» INPUT MATERIAL:
########

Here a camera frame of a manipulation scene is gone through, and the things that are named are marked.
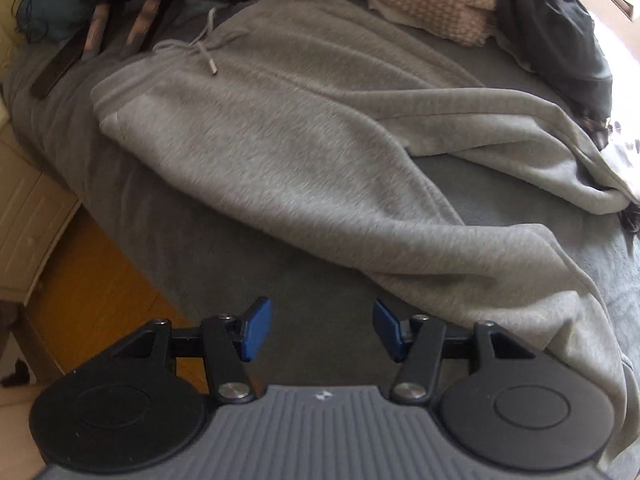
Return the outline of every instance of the dark fabric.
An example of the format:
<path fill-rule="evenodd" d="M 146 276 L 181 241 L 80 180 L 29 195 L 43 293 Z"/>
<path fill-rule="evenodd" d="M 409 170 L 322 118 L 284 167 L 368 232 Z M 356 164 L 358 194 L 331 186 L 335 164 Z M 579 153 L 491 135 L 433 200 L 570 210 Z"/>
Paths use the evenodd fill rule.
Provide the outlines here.
<path fill-rule="evenodd" d="M 622 227 L 633 234 L 640 232 L 640 206 L 631 203 L 624 211 L 620 212 Z"/>
<path fill-rule="evenodd" d="M 579 0 L 497 0 L 496 16 L 498 29 L 575 115 L 595 121 L 610 116 L 611 70 Z"/>
<path fill-rule="evenodd" d="M 610 131 L 607 128 L 606 121 L 594 121 L 587 117 L 576 117 L 575 122 L 591 137 L 596 148 L 602 151 L 607 147 Z"/>

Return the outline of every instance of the bed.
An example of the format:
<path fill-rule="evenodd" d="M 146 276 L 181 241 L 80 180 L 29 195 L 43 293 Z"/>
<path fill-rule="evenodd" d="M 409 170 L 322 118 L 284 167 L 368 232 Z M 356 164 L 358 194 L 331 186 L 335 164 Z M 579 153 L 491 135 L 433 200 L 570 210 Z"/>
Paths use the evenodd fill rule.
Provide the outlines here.
<path fill-rule="evenodd" d="M 366 6 L 366 0 L 349 1 Z M 244 5 L 220 9 L 217 20 Z M 175 6 L 154 40 L 191 40 L 209 7 L 197 0 Z M 568 111 L 555 92 L 492 40 L 482 48 L 465 48 L 406 30 L 486 86 L 530 92 Z M 354 269 L 315 258 L 178 192 L 103 136 L 88 94 L 132 61 L 118 58 L 122 31 L 108 36 L 106 51 L 76 66 L 44 102 L 31 97 L 29 88 L 56 47 L 33 45 L 15 59 L 2 92 L 23 147 L 80 197 L 135 266 L 192 321 L 240 312 L 257 296 L 269 296 L 276 306 L 271 335 L 250 365 L 265 383 L 388 384 L 396 368 L 371 329 L 372 302 L 381 297 L 400 315 L 414 313 L 414 307 Z M 640 243 L 621 229 L 617 215 L 588 214 L 535 186 L 449 155 L 415 163 L 466 224 L 548 226 L 600 289 L 623 352 L 640 362 Z M 639 466 L 633 446 L 608 472 L 634 478 Z"/>

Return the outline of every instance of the cabinet drawer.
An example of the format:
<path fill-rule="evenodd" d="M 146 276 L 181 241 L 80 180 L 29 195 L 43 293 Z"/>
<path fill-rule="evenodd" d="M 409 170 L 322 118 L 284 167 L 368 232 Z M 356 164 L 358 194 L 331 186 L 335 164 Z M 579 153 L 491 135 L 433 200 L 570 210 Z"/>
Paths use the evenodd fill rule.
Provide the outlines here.
<path fill-rule="evenodd" d="M 6 109 L 6 105 L 4 104 L 4 101 L 2 101 L 2 98 L 0 97 L 0 130 L 2 130 L 4 126 L 8 124 L 8 122 L 9 122 L 9 111 Z"/>
<path fill-rule="evenodd" d="M 0 246 L 40 172 L 0 144 Z"/>
<path fill-rule="evenodd" d="M 0 286 L 28 290 L 76 197 L 42 175 L 0 246 Z"/>

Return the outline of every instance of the wooden floor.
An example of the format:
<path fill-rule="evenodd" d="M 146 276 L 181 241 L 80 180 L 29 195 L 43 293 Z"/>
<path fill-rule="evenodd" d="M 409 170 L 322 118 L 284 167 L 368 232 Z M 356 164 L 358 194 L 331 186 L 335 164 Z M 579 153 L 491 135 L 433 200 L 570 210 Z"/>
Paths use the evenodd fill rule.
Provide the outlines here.
<path fill-rule="evenodd" d="M 58 243 L 27 306 L 50 354 L 68 372 L 151 318 L 190 323 L 81 208 Z M 200 359 L 179 359 L 179 376 L 207 390 Z"/>

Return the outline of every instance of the blue lever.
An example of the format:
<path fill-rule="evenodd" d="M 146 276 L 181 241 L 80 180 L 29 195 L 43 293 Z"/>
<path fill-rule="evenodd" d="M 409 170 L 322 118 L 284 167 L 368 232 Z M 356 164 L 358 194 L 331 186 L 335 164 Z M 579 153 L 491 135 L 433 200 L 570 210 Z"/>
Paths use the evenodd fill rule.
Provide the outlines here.
<path fill-rule="evenodd" d="M 396 363 L 401 363 L 409 352 L 409 345 L 402 339 L 400 322 L 380 300 L 373 303 L 373 329 L 380 342 Z"/>
<path fill-rule="evenodd" d="M 255 359 L 271 327 L 271 300 L 258 298 L 242 315 L 240 359 L 245 363 Z"/>

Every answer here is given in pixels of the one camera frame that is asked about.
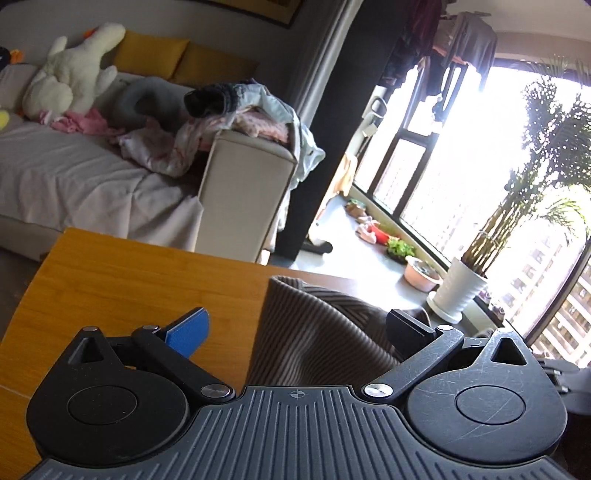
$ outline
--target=wall
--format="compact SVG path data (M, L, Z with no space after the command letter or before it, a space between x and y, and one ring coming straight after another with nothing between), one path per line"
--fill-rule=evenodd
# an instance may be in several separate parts
M66 35L76 44L86 30L119 22L139 33L190 38L256 60L256 79L281 97L304 47L320 37L330 3L306 0L293 26L285 28L188 0L25 0L0 11L0 45L22 50L27 63L43 64L57 37Z
M591 42L585 40L539 33L497 32L497 35L496 56L500 58L539 60L561 55L591 65Z

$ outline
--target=ribbed black surface
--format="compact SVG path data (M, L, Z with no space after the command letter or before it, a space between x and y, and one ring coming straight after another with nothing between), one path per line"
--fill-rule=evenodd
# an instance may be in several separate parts
M54 460L30 480L551 480L552 461L513 468L454 462L422 445L396 409L367 404L346 387L248 387L203 408L168 450L136 465L84 469Z

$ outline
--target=metal rivet
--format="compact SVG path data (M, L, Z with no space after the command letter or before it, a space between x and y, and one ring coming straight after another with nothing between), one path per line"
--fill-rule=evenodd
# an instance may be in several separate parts
M390 385L383 383L371 383L369 385L365 385L363 391L368 397L374 398L385 398L394 393L394 390L392 387L390 387Z
M207 398L223 398L227 397L231 391L232 390L230 390L230 387L227 385L214 383L211 385L205 385L205 387L201 389L201 394Z

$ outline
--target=sofa armrest
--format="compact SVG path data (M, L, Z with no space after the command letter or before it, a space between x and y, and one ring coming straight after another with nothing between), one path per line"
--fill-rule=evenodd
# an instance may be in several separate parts
M255 262L296 164L276 143L220 132L199 191L203 216L195 251Z

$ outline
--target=potted plant
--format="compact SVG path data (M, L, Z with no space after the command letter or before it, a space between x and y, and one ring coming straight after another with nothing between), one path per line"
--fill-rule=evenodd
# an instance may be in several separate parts
M567 243L578 225L586 223L572 194L577 189L591 194L591 104L582 102L580 94L569 106L556 101L554 77L564 77L565 59L531 66L540 78L524 90L528 122L523 148L530 159L511 170L504 200L428 299L431 308L452 323L462 319L467 303L486 285L487 270L525 222L545 219L562 227ZM588 69L580 62L576 66L579 81L588 85Z
M416 250L412 245L409 245L397 236L392 236L386 244L386 255L392 260L404 265L407 257L414 257Z

########

Could you print all the entries exactly as they stand, with the pictures left out?

Here a camera frame of a manipulation scene is gone through, and the things that are named are marked.
Return the outline of every instance of the dark fabric.
An example of the format:
<path fill-rule="evenodd" d="M 146 276 L 181 241 L 80 180 L 29 195 L 43 293 Z"/>
<path fill-rule="evenodd" d="M 409 170 L 322 118 L 284 167 L 368 232 Z M 356 164 L 358 194 L 331 186 L 335 164 Z M 579 153 L 491 135 L 433 200 L 570 210 Z"/>
Paths use the evenodd fill rule.
Provide the outlines here.
<path fill-rule="evenodd" d="M 622 227 L 633 234 L 640 232 L 640 206 L 631 203 L 624 211 L 620 212 Z"/>
<path fill-rule="evenodd" d="M 579 0 L 497 0 L 496 16 L 498 29 L 575 115 L 595 121 L 610 116 L 611 70 Z"/>
<path fill-rule="evenodd" d="M 610 131 L 607 128 L 606 121 L 594 121 L 587 117 L 576 117 L 575 122 L 591 137 L 596 148 L 602 151 L 607 147 Z"/>

Return the outline of every instance of the bed.
An example of the format:
<path fill-rule="evenodd" d="M 146 276 L 181 241 L 80 180 L 29 195 L 43 293 Z"/>
<path fill-rule="evenodd" d="M 409 170 L 322 118 L 284 167 L 368 232 Z M 356 164 L 358 194 L 331 186 L 335 164 Z M 579 153 L 491 135 L 433 200 L 570 210 Z"/>
Paths use the evenodd fill rule.
Provide the outlines here.
<path fill-rule="evenodd" d="M 366 6 L 366 0 L 349 1 Z M 244 5 L 220 9 L 217 20 Z M 175 6 L 154 40 L 191 40 L 209 7 L 197 0 Z M 568 111 L 555 92 L 492 40 L 482 48 L 465 48 L 406 30 L 486 86 L 530 92 Z M 354 269 L 315 258 L 178 192 L 103 136 L 88 94 L 132 61 L 118 58 L 122 31 L 108 36 L 106 51 L 76 66 L 44 102 L 31 97 L 29 88 L 56 47 L 33 45 L 15 59 L 2 92 L 23 147 L 80 197 L 135 266 L 192 321 L 240 312 L 257 296 L 269 296 L 276 306 L 271 335 L 250 365 L 265 383 L 388 384 L 396 368 L 371 329 L 372 302 L 381 297 L 400 315 L 414 313 L 414 307 Z M 640 243 L 621 229 L 617 215 L 588 214 L 535 186 L 449 155 L 415 163 L 466 224 L 548 226 L 600 289 L 623 352 L 640 362 Z M 639 466 L 633 446 L 608 472 L 634 478 Z"/>

Return the outline of every instance of the cabinet drawer.
An example of the format:
<path fill-rule="evenodd" d="M 146 276 L 181 241 L 80 180 L 29 195 L 43 293 Z"/>
<path fill-rule="evenodd" d="M 409 170 L 322 118 L 284 167 L 368 232 Z M 356 164 L 358 194 L 331 186 L 335 164 Z M 579 153 L 491 135 L 433 200 L 570 210 Z"/>
Paths use the evenodd fill rule.
Provide the outlines here.
<path fill-rule="evenodd" d="M 6 109 L 6 105 L 4 104 L 4 101 L 2 101 L 2 98 L 0 97 L 0 130 L 2 130 L 4 126 L 8 124 L 8 122 L 9 122 L 9 111 Z"/>
<path fill-rule="evenodd" d="M 0 246 L 40 172 L 0 144 Z"/>
<path fill-rule="evenodd" d="M 0 286 L 28 290 L 76 197 L 42 175 L 0 246 Z"/>

Return the outline of every instance of the wooden floor.
An example of the format:
<path fill-rule="evenodd" d="M 146 276 L 181 241 L 80 180 L 29 195 L 43 293 Z"/>
<path fill-rule="evenodd" d="M 409 170 L 322 118 L 284 167 L 368 232 Z M 356 164 L 358 194 L 331 186 L 335 164 Z M 579 153 L 491 135 L 433 200 L 570 210 Z"/>
Paths use the evenodd fill rule.
Provide the outlines here.
<path fill-rule="evenodd" d="M 58 243 L 27 306 L 50 354 L 68 372 L 151 318 L 190 323 L 81 208 Z M 200 359 L 179 359 L 179 376 L 207 390 Z"/>

Return the outline of every instance of the blue lever.
An example of the format:
<path fill-rule="evenodd" d="M 146 276 L 181 241 L 80 180 L 29 195 L 43 293 Z"/>
<path fill-rule="evenodd" d="M 409 170 L 322 118 L 284 167 L 368 232 Z M 356 164 L 358 194 L 331 186 L 335 164 Z M 579 153 L 491 135 L 433 200 L 570 210 Z"/>
Paths use the evenodd fill rule.
Provide the outlines here.
<path fill-rule="evenodd" d="M 396 363 L 401 363 L 409 352 L 409 345 L 402 339 L 400 322 L 380 300 L 373 303 L 373 329 L 380 342 Z"/>
<path fill-rule="evenodd" d="M 255 359 L 271 327 L 271 300 L 258 298 L 242 315 L 240 359 L 245 363 Z"/>

Every answer here is given in pixels of the one camera frame that is asked about.
$ outline
--target=wall
--format="compact SVG path data (M, L, Z with no space after the command letter or before it, a space between x and y, and one ring coming straight after another with nothing between), one path per line"
--fill-rule=evenodd
# an instance may be in several separate parts
M66 35L76 44L86 30L119 22L139 33L190 38L256 60L256 79L281 97L304 47L320 37L330 3L306 0L293 26L285 28L188 0L25 0L0 11L0 45L22 50L27 63L43 64L57 37Z
M591 42L585 40L539 33L497 32L497 35L496 56L500 58L539 60L561 55L591 65Z

$ outline
--target=ribbed black surface
--format="compact SVG path data (M, L, Z with no space after the command letter or before it, a space between x and y, and one ring coming straight after another with nothing between), one path per line"
--fill-rule=evenodd
# an instance may be in several separate parts
M54 460L30 480L551 480L552 461L513 468L454 462L422 445L396 409L367 404L346 387L248 387L203 408L168 450L136 465L84 469Z

$ outline
--target=metal rivet
--format="compact SVG path data (M, L, Z with no space after the command letter or before it, a space between x and y, and one ring coming straight after another with nothing between), one path per line"
--fill-rule=evenodd
# an instance may be in several separate parts
M390 385L383 383L371 383L369 385L365 385L363 391L368 397L374 398L385 398L394 393L394 390L392 387L390 387Z
M207 398L223 398L227 397L231 391L232 390L230 390L230 387L227 385L214 383L211 385L205 385L205 387L201 389L201 394Z

$ outline
--target=sofa armrest
--format="compact SVG path data (M, L, Z with no space after the command letter or before it, a space between x and y, and one ring coming straight after another with nothing between), one path per line"
--fill-rule=evenodd
# an instance may be in several separate parts
M255 262L296 164L276 143L220 132L199 191L203 216L195 251Z

$ outline
--target=potted plant
--format="compact SVG path data (M, L, Z with no space after the command letter or before it, a space between x and y, and one ring coming straight after another with nothing between), one path per line"
--fill-rule=evenodd
# an instance may be in several separate parts
M567 243L578 225L586 223L572 194L577 189L591 194L591 104L582 102L580 94L569 106L556 101L554 77L564 77L565 59L531 66L540 78L524 90L528 122L523 148L530 159L511 170L504 200L428 299L431 308L452 323L462 319L467 303L486 285L487 270L525 222L545 219L562 227ZM588 69L580 62L576 66L579 81L588 85Z
M416 250L412 245L409 245L397 236L392 236L386 244L386 255L392 260L404 265L407 257L414 257Z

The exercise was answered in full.